§ EXERCISE PROMPT:
Give the number of lines in the data below where the string "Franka" occurs, and nothing else.

(Extracted data entries)
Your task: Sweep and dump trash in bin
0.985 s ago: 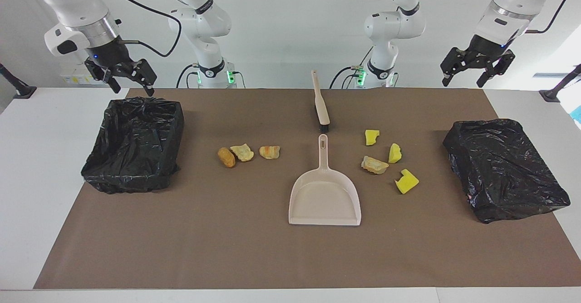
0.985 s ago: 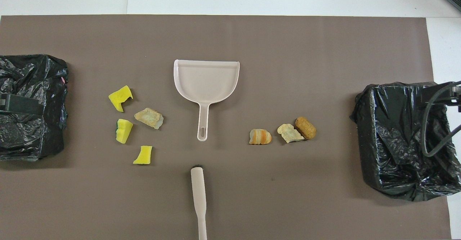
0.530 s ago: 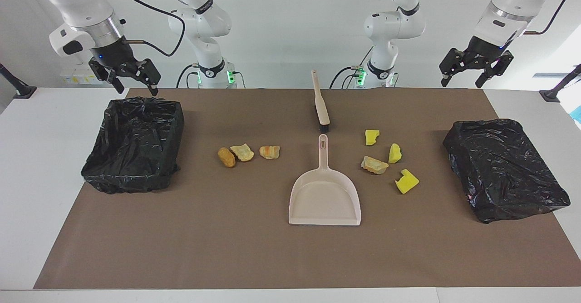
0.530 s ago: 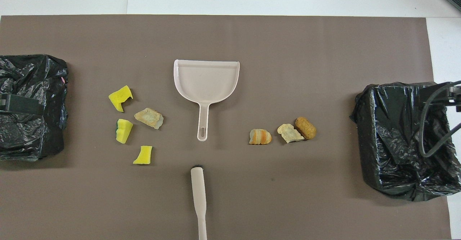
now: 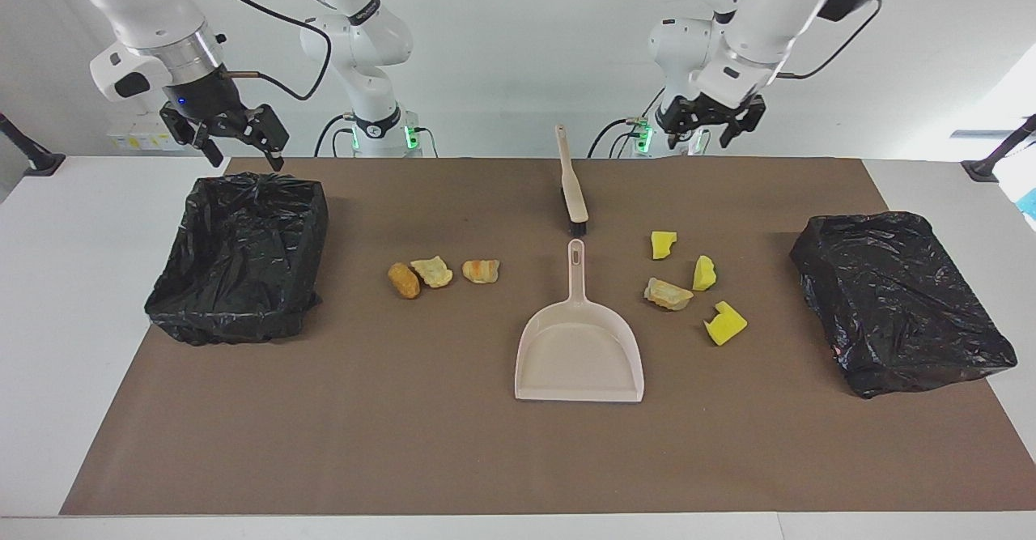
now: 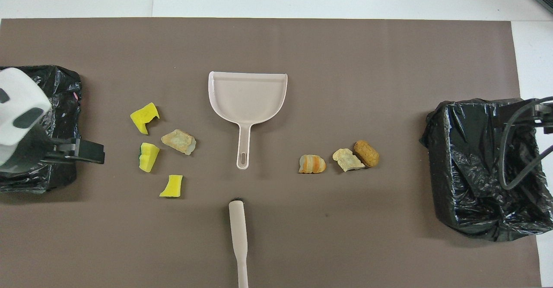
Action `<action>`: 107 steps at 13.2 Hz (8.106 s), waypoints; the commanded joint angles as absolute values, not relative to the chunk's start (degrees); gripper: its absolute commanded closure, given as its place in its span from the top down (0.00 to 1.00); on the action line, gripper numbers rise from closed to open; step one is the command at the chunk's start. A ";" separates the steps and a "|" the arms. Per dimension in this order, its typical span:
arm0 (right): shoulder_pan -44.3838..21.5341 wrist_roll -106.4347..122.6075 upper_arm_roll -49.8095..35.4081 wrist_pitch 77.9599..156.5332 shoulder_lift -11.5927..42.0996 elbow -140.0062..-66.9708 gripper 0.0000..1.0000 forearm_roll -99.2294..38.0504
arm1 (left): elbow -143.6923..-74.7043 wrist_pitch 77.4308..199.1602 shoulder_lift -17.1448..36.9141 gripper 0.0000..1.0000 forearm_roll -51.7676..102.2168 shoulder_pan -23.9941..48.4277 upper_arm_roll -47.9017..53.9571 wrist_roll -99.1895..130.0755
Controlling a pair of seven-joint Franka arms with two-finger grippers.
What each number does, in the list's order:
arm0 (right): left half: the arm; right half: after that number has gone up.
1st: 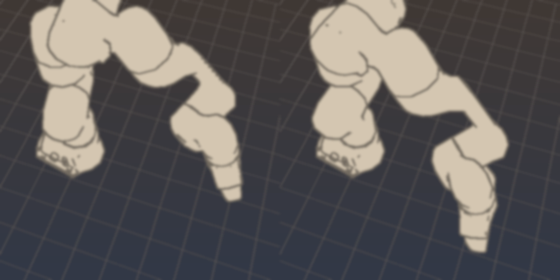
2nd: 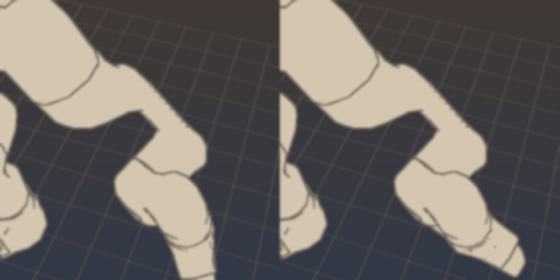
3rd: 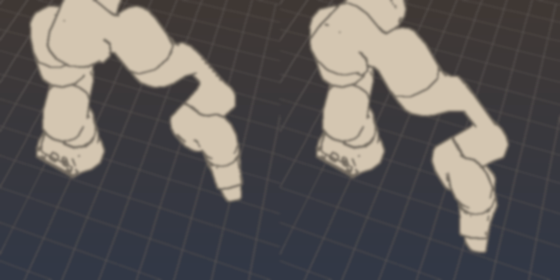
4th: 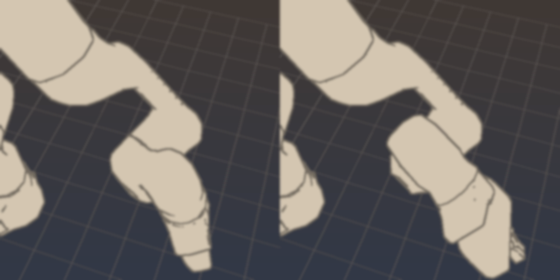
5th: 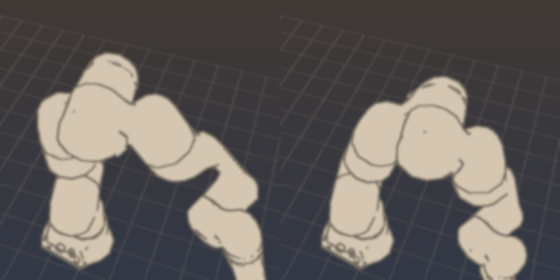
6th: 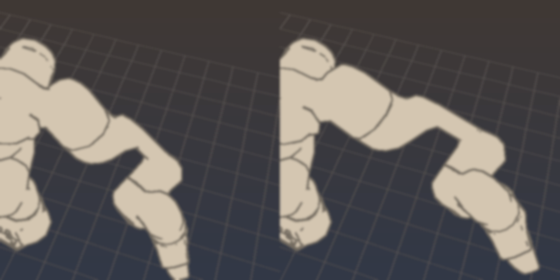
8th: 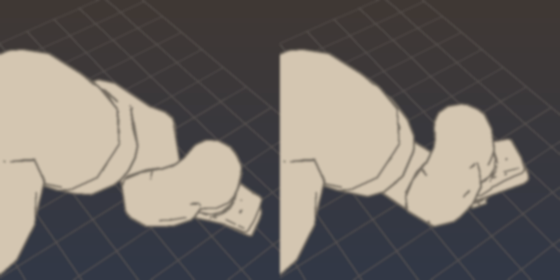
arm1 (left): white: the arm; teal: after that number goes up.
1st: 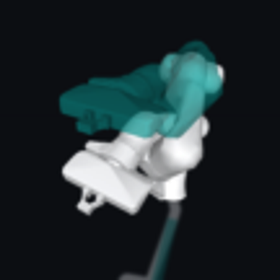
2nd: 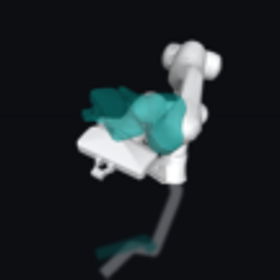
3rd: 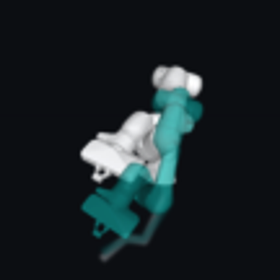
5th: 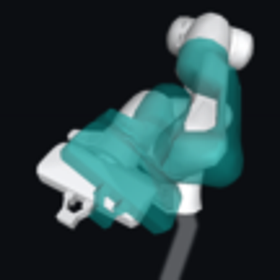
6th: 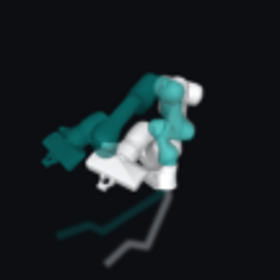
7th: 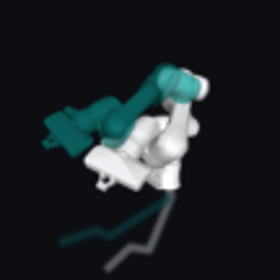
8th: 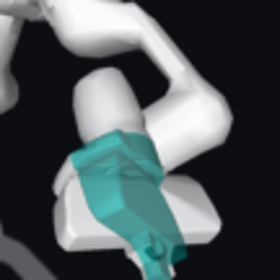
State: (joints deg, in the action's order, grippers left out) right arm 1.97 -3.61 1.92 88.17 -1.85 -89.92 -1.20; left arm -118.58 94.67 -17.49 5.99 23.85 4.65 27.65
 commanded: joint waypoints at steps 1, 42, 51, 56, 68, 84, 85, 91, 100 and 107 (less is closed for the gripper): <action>2.29 -3.96 1.76 87.63 -2.99 -90.79 1.00 -2.55 | -128.82 101.50 -21.18 1.00 7.90 31.09 3.43 34.07; -31.27 -44.80 0.53 112.13 20.03 -87.98 1.00 0.17 | -104.86 91.58 2.19 0.00 0.28 2.99 1.58 -3.48; -41.30 -52.65 0.44 120.49 28.29 -87.36 1.00 6.85 | -101.07 96.42 10.46 0.00 -2.02 -0.26 1.58 -8.43; -42.63 -50.19 0.44 123.49 30.85 -87.63 0.96 9.40 | -102.21 98.34 10.63 0.00 -2.29 0.79 1.67 -8.61; -42.72 -30.72 0.09 121.12 24.45 -92.79 0.00 8.62 | -104.94 111.44 12.04 0.00 -1.76 0.43 1.58 -5.03; -30.59 47.08 0.09 118.99 17.66 -100.80 0.00 2.11 | -114.43 101.17 9.23 0.00 -2.12 8.43 2.29 3.68; -30.59 49.55 0.09 120.05 17.75 -101.33 0.00 2.20 | -115.04 100.81 8.97 0.00 -0.80 9.13 2.29 5.61; -32.08 51.94 0.09 124.18 20.38 -100.90 0.00 2.28 | -116.81 102.13 7.65 0.00 10.00 16.95 2.29 14.93; -33.93 52.03 0.09 127.71 22.85 -100.55 0.00 3.25 | -108.10 91.42 3.18 0.00 13.80 11.35 1.50 20.63; -34.01 61.51 0.09 128.40 20.92 -104.31 0.00 6.67 | -126.78 89.00 -9.72 0.00 13.01 9.23 1.58 39.00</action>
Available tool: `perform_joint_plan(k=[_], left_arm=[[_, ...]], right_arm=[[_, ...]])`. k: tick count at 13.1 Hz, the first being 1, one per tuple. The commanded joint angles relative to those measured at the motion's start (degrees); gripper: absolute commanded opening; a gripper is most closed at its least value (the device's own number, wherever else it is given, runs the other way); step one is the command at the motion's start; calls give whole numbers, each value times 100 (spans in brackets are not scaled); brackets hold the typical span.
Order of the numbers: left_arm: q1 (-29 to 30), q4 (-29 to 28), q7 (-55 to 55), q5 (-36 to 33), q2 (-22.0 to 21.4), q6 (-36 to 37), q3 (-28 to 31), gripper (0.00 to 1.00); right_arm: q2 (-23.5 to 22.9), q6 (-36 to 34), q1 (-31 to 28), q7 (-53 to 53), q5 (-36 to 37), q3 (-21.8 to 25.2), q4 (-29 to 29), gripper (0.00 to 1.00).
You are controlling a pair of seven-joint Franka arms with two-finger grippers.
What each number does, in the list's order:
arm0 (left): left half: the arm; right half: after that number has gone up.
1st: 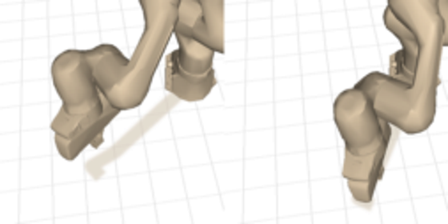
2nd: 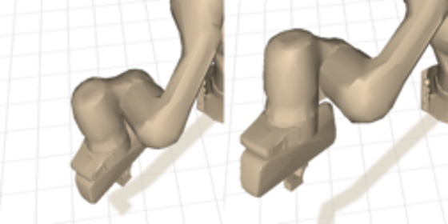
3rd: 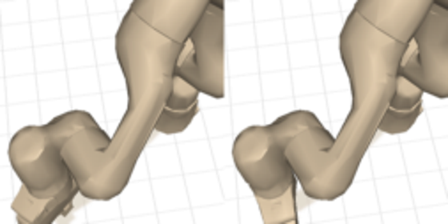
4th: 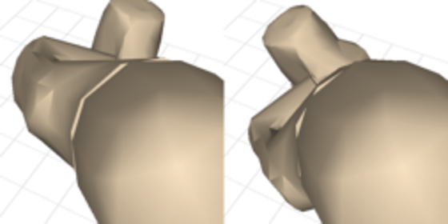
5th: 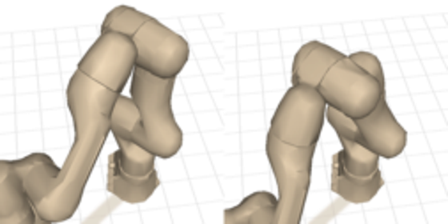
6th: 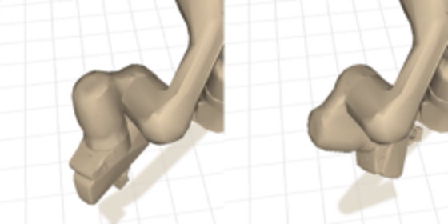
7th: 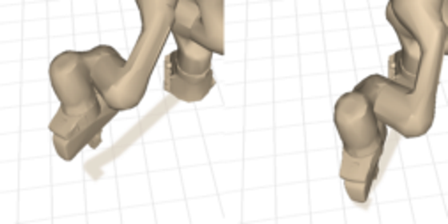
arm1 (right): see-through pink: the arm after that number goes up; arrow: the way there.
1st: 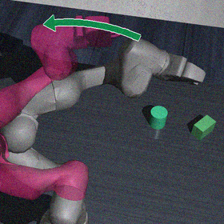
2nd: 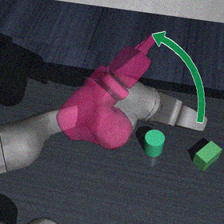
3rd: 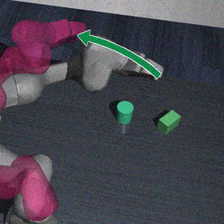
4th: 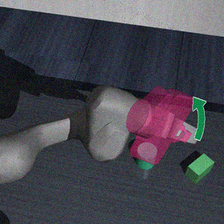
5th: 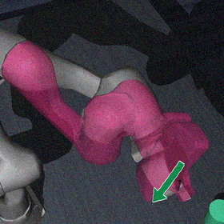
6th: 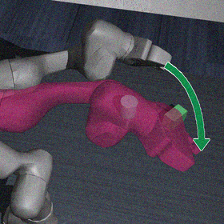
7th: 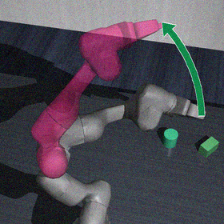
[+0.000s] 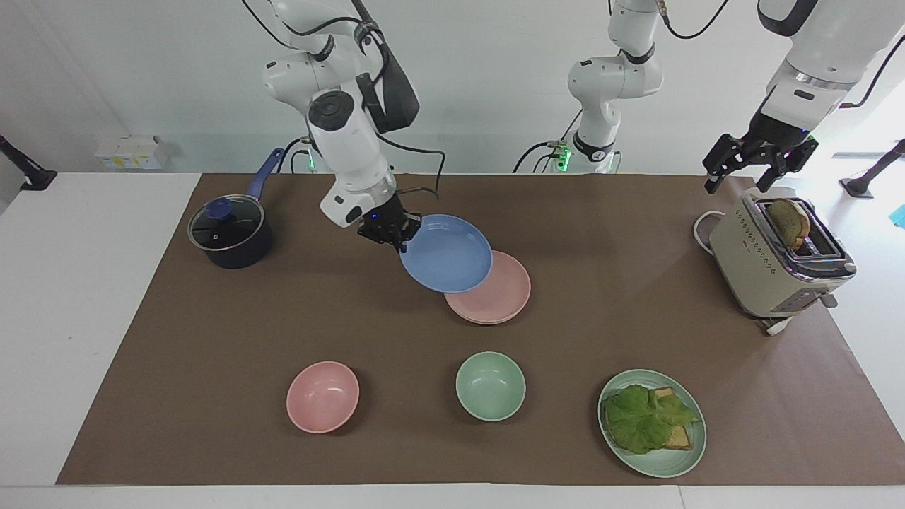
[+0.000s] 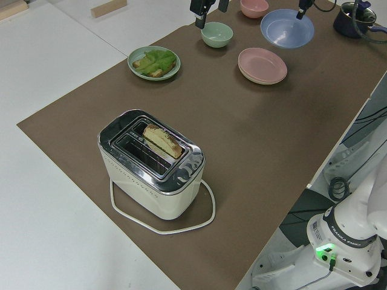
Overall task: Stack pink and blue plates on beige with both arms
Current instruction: 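Carry the blue plate over the pink plate stack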
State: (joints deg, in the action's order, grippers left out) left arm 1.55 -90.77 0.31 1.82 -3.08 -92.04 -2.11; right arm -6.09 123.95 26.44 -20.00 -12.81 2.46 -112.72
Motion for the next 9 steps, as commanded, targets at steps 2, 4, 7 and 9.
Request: perform_joint_plan(k=[2, 4, 7, 9], left_arm=[[-58, -10, -39, -111, -26, 72, 35, 100], [-58, -10, -31, -111, -26, 72, 35, 100], [-58, -10, -31, -111, -26, 72, 35, 100], [-58, -10, -39, -111, -26, 72, 35, 100]], right_arm=[[-444, 533, 361, -329, -125, 35, 100, 0], [-576, 656, 492, -321, -134, 26, 92, 0], [-822, 971, 598, -268, -125, 17, 92, 0], [-911, 1035, 581, -224, -125, 8, 92, 0]])
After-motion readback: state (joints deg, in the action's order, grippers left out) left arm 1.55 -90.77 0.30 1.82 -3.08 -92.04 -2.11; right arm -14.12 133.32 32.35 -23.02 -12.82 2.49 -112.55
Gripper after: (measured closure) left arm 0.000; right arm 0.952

§ RESPONSE TO THE EXERCISE:
2